### EXERCISE PROMPT:
Using the data that follows, return exactly the lines from the one that contains "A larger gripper" through the one that contains "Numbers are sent", ends included.
START GIVEN INFORMATION
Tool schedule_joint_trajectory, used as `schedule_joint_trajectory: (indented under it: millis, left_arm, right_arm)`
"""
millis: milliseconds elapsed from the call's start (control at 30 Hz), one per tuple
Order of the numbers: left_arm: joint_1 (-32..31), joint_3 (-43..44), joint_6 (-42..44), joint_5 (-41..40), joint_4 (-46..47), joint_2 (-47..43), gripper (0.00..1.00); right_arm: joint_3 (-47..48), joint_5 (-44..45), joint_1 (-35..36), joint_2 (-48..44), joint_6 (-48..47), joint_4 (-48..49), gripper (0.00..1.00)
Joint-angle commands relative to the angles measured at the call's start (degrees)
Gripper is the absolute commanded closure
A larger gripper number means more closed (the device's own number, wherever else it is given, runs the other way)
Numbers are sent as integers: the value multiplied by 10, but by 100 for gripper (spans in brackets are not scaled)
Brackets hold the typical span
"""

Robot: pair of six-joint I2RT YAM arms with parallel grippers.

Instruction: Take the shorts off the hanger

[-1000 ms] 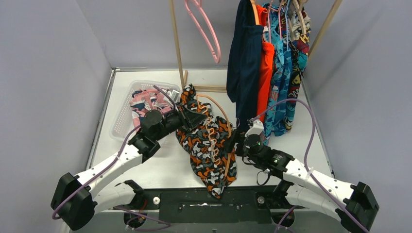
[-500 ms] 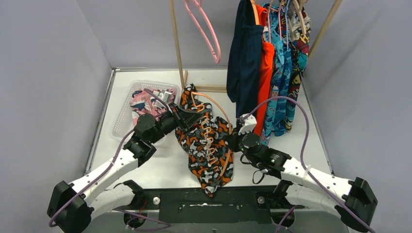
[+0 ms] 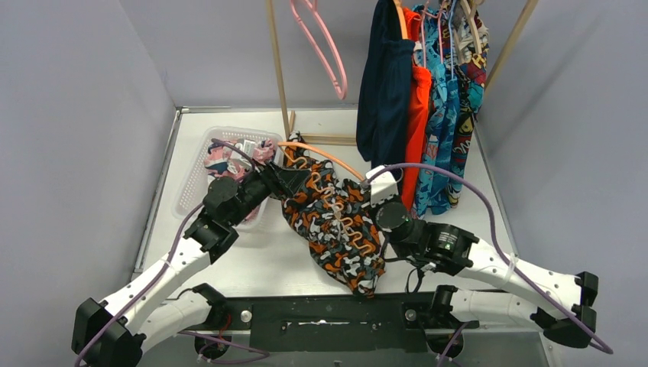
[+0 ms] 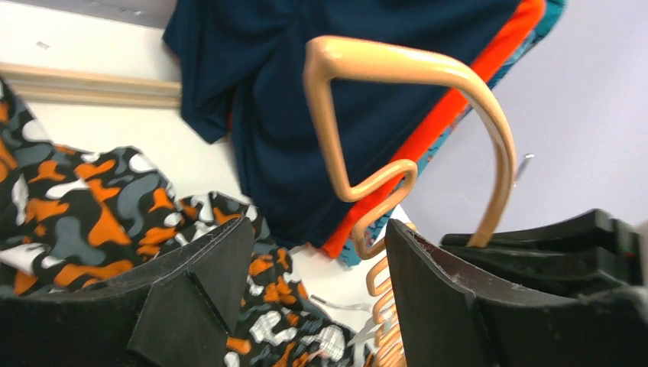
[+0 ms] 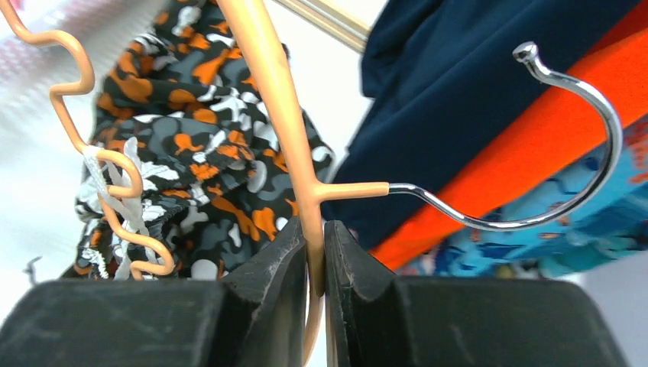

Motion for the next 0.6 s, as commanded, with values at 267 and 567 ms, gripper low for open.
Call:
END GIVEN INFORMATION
### FINISHED EXERCISE:
A larger gripper number means more closed (the device's own number, wherever else it is given, runs the other way)
Numbers are sent as integers: the value multiplied by 10, but by 100 for gripper (spans in brackets are not scaled)

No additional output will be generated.